Item #19803 Backbiting. CIVILITY, Charlotte Elizabeth, Tonna.

Backbiting

New York: John S. Taylor, 1842.

First Edition. 4 x 6 inches, 46 pp, original brown ribbed blindstamped cloth boards, titles stamped in gilt on upper board. Chips out at the spine tips, lacking the lower half of the spine cloth, foxing to the endpapers and lightly throughout, but a sound, good copy.
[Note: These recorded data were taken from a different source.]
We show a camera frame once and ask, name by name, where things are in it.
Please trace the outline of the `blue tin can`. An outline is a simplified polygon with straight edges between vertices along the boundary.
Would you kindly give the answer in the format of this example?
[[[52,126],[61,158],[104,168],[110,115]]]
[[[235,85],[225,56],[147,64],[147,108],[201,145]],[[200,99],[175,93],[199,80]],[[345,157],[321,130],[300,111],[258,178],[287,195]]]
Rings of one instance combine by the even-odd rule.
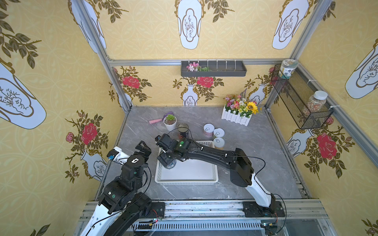
[[[172,169],[172,168],[174,168],[175,165],[176,165],[176,163],[177,163],[177,160],[173,159],[170,164],[167,164],[166,169]]]

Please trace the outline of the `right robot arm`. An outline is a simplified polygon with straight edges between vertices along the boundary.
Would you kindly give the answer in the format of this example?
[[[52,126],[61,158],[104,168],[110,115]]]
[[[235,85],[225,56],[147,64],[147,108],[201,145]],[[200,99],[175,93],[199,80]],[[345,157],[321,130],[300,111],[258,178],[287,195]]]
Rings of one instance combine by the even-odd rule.
[[[161,148],[157,159],[164,168],[172,169],[177,161],[185,162],[189,159],[221,166],[229,170],[230,181],[236,186],[245,187],[259,206],[274,209],[276,198],[261,185],[251,161],[242,149],[220,150],[201,145],[192,139],[177,141],[168,134],[157,136],[155,142]]]

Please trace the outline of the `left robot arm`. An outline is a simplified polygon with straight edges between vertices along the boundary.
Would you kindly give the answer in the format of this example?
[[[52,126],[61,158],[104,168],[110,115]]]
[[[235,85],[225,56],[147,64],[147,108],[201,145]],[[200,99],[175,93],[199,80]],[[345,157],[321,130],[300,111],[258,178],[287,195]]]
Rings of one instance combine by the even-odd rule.
[[[113,148],[107,157],[121,165],[121,174],[103,189],[98,205],[82,236],[122,236],[131,225],[151,210],[152,200],[139,189],[143,178],[148,177],[148,159],[151,149],[144,141],[128,156],[119,147]]]

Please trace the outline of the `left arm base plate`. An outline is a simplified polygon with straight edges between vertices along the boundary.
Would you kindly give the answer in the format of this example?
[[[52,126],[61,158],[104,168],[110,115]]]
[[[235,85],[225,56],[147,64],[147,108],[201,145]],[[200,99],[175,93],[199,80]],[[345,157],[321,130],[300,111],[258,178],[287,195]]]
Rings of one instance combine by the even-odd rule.
[[[152,202],[145,218],[164,218],[165,202]]]

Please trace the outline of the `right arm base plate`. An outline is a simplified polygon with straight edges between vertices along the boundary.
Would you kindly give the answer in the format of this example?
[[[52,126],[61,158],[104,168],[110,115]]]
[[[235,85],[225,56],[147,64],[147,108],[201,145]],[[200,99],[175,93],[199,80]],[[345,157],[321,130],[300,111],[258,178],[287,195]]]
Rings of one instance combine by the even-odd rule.
[[[256,202],[243,202],[242,211],[247,218],[258,218],[258,217],[285,217],[285,210],[281,202],[274,202],[269,207],[263,207],[258,205]]]

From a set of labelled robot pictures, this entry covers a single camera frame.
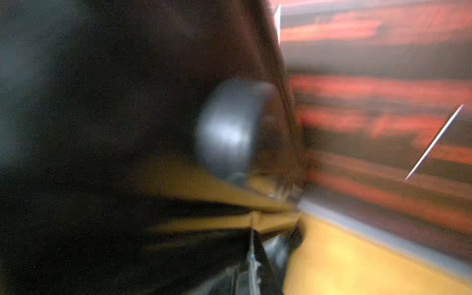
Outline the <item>black hard-shell suitcase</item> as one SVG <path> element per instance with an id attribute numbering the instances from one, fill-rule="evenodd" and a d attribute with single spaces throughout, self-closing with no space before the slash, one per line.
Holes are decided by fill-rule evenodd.
<path id="1" fill-rule="evenodd" d="M 268 1 L 1 2 L 1 293 L 207 295 L 222 244 L 301 243 Z"/>

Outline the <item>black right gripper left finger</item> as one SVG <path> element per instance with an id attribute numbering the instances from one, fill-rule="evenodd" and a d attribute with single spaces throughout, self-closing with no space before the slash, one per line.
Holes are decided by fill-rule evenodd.
<path id="1" fill-rule="evenodd" d="M 222 244 L 219 272 L 206 281 L 208 295 L 254 294 L 254 230 L 245 229 Z"/>

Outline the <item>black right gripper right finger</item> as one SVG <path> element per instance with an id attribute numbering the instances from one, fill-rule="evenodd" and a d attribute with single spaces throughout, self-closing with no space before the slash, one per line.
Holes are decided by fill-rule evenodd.
<path id="1" fill-rule="evenodd" d="M 282 279 L 279 262 L 281 235 L 264 240 L 252 230 L 252 294 L 282 295 Z"/>

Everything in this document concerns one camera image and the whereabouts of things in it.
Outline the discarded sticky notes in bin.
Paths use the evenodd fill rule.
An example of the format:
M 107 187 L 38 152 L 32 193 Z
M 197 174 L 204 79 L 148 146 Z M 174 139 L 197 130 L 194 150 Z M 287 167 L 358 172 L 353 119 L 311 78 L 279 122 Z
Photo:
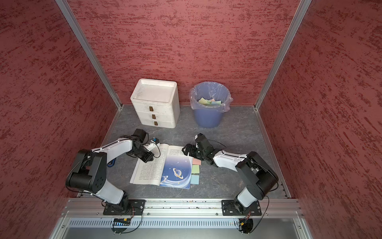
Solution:
M 221 101 L 216 101 L 215 99 L 207 100 L 205 98 L 200 98 L 198 101 L 199 104 L 204 106 L 219 106 L 221 105 Z

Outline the right aluminium corner post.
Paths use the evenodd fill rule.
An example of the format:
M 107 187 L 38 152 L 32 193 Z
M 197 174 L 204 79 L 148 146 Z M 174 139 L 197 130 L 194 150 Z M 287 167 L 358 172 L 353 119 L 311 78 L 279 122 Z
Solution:
M 312 0 L 301 0 L 299 2 L 299 5 L 297 7 L 297 10 L 294 14 L 294 17 L 290 23 L 290 26 L 287 30 L 287 33 L 283 39 L 283 42 L 280 46 L 280 49 L 277 53 L 277 56 L 275 58 L 275 61 L 270 69 L 270 72 L 265 80 L 265 83 L 260 91 L 260 94 L 256 100 L 256 103 L 254 104 L 255 111 L 259 111 L 260 106 L 265 99 L 265 96 L 278 72 L 278 69 L 281 66 L 281 63 L 283 62 L 284 57 L 286 56 L 286 53 L 288 52 L 288 49 L 294 39 L 294 36 L 296 35 L 302 20 L 311 4 Z

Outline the pink sticky note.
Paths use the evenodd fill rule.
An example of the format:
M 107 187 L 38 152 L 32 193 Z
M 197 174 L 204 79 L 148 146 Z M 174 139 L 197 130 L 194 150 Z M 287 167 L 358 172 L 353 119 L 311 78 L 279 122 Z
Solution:
M 193 165 L 201 165 L 202 161 L 196 158 L 193 158 Z

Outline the blue plastic trash bin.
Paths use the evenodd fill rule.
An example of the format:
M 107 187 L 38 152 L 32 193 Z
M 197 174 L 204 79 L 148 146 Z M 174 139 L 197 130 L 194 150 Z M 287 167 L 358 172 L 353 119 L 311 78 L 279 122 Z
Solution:
M 213 110 L 193 110 L 196 122 L 203 128 L 217 127 L 224 113 L 216 112 Z

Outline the illustrated book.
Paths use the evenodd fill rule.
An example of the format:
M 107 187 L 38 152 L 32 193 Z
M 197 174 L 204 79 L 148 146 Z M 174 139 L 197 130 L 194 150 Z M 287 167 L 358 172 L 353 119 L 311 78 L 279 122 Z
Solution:
M 160 144 L 152 152 L 152 161 L 138 160 L 131 184 L 190 189 L 193 158 L 184 155 L 181 146 Z

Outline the blue handled tool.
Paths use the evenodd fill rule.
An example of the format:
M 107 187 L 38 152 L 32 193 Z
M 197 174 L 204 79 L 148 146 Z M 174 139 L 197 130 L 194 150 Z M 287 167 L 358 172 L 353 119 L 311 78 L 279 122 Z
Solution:
M 116 159 L 113 159 L 112 161 L 110 161 L 108 164 L 107 164 L 107 167 L 113 167 L 115 165 L 115 161 Z

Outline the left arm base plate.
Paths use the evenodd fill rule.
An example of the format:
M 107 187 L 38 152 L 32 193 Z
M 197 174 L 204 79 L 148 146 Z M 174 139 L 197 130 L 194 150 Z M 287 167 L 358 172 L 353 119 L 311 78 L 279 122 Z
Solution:
M 105 216 L 141 216 L 146 201 L 143 199 L 122 200 L 119 204 L 106 203 Z

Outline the aluminium front rail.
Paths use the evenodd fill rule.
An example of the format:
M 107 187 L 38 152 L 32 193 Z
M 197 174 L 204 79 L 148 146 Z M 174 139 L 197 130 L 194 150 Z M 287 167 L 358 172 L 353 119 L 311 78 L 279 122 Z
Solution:
M 145 199 L 145 218 L 222 218 L 221 199 Z M 59 217 L 102 218 L 104 207 L 99 199 L 84 197 L 70 198 Z M 254 204 L 250 216 L 260 218 L 261 212 L 268 218 L 304 218 L 304 212 L 297 199 L 264 199 Z

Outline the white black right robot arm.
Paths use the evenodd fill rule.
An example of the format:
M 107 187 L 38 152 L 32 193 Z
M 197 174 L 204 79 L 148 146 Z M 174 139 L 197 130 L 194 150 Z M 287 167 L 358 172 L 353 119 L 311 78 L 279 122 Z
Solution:
M 279 177 L 275 171 L 256 152 L 234 154 L 223 148 L 215 148 L 202 133 L 195 136 L 194 144 L 186 144 L 182 148 L 185 156 L 205 161 L 218 168 L 226 168 L 238 173 L 243 181 L 244 189 L 234 200 L 222 203 L 222 211 L 226 215 L 246 215 L 250 207 L 257 205 L 267 194 L 278 187 Z

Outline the aluminium corner post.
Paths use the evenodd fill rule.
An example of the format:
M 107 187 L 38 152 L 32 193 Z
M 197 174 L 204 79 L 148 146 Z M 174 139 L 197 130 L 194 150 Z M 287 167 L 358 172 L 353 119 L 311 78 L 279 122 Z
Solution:
M 302 20 L 311 4 L 312 0 L 301 0 L 299 2 L 299 5 L 297 7 L 297 10 L 294 14 L 294 17 L 290 23 L 290 26 L 287 30 L 287 33 L 283 39 L 283 42 L 280 46 L 280 49 L 277 53 L 277 56 L 275 58 L 275 61 L 270 69 L 270 72 L 265 80 L 265 83 L 260 91 L 260 94 L 256 100 L 256 103 L 254 104 L 255 111 L 259 111 L 260 106 L 265 99 L 265 96 L 278 72 L 278 69 L 281 66 L 281 63 L 283 62 L 284 57 L 286 56 L 286 53 L 288 52 L 288 49 L 294 39 L 294 36 L 296 35 Z
M 75 37 L 79 41 L 83 50 L 85 51 L 88 59 L 90 60 L 92 66 L 94 67 L 99 78 L 101 79 L 102 83 L 104 84 L 110 97 L 114 101 L 117 109 L 120 111 L 123 107 L 123 103 L 121 102 L 121 100 L 118 97 L 117 93 L 115 92 L 111 82 L 109 81 L 103 67 L 101 66 L 101 63 L 99 62 L 96 54 L 94 53 L 90 43 L 88 42 L 83 30 L 81 29 L 75 15 L 73 14 L 73 12 L 71 10 L 68 2 L 65 0 L 56 0 L 55 2 L 58 5 L 58 7 L 59 7 L 61 13 L 63 14 L 64 18 L 66 19 L 67 23 L 69 24 Z

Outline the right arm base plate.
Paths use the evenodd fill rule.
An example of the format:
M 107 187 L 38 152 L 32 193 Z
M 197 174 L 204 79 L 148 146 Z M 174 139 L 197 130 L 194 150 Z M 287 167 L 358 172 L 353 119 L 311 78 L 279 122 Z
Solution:
M 253 202 L 249 207 L 242 206 L 235 200 L 221 201 L 222 214 L 224 216 L 261 216 L 262 211 L 258 201 Z

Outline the white three-drawer storage box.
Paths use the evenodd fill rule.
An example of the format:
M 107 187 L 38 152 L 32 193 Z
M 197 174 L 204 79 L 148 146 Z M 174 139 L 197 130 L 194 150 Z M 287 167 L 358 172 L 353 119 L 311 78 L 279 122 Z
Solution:
M 180 103 L 175 81 L 140 79 L 130 100 L 143 125 L 176 127 Z

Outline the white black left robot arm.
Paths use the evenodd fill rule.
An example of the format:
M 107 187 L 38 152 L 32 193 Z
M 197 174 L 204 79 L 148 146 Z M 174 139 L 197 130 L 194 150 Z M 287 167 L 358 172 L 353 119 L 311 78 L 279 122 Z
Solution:
M 158 149 L 160 141 L 149 138 L 149 134 L 136 129 L 132 135 L 124 135 L 112 143 L 91 150 L 80 150 L 70 170 L 65 186 L 68 190 L 91 194 L 104 203 L 104 215 L 141 214 L 142 204 L 129 202 L 128 194 L 111 184 L 107 178 L 108 165 L 119 156 L 127 154 L 144 163 L 153 161 L 153 149 Z

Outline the left aluminium corner post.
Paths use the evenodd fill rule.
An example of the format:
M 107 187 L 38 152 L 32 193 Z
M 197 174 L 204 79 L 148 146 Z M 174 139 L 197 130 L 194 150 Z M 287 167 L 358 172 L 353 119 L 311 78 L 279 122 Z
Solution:
M 73 14 L 73 12 L 71 10 L 68 2 L 65 0 L 56 0 L 55 2 L 58 5 L 58 7 L 59 7 L 61 13 L 63 14 L 64 18 L 66 19 L 67 23 L 69 24 L 75 37 L 79 41 L 83 50 L 85 51 L 88 59 L 90 60 L 92 66 L 94 67 L 99 78 L 101 79 L 102 83 L 104 84 L 110 97 L 114 101 L 117 109 L 120 111 L 123 107 L 123 103 L 121 102 L 121 100 L 118 97 L 117 93 L 115 92 L 111 82 L 109 81 L 103 67 L 101 66 L 101 63 L 99 62 L 96 54 L 94 53 L 90 43 L 88 42 L 83 30 L 81 29 L 75 15 Z

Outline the green sticky note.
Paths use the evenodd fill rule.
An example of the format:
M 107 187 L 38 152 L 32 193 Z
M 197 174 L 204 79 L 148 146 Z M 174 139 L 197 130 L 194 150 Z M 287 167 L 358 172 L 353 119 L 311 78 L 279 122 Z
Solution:
M 200 166 L 192 165 L 192 174 L 200 174 Z
Charlotte Elizabeth Tonna (1790-1846) was a popular Protestant pamphleteer and novelist who promoted both women's rights and civility (no mean feat in either her time or ours). Backbiting, as she maintained in essays appearing in the "New York Observer and Chronicle" (April 1842) and the "Weekly Messenger" (May 1842), "explains itself better than most words do. It gives you the idea of one who comes behind another and inflicts a wound, from which he cannot defend himself because the approach of the enemy is unseen, and he may also hide himself before the injured party can turn round. Thus the sufferer feels the effect of the wound without being able to discover how, or from what quarter, or with what assistance the wound is given."  This book, which seems to be aimed at a juvenile audience, features a young lady instructing her younger sister and cousin of their duty--as both friends and Christians--to refrain from gossiping behind one another's backs, or speaking ill of someone who is not present to defend herself. It was popular enough in its own time that it was reissued in not one but two posthumous collections, but there are today only seven copies listed in OCLC, in varying states (with and without publisher's ads, or bound together with another work). This copy, without ads, would appear to be an early, if not the earliest, issue.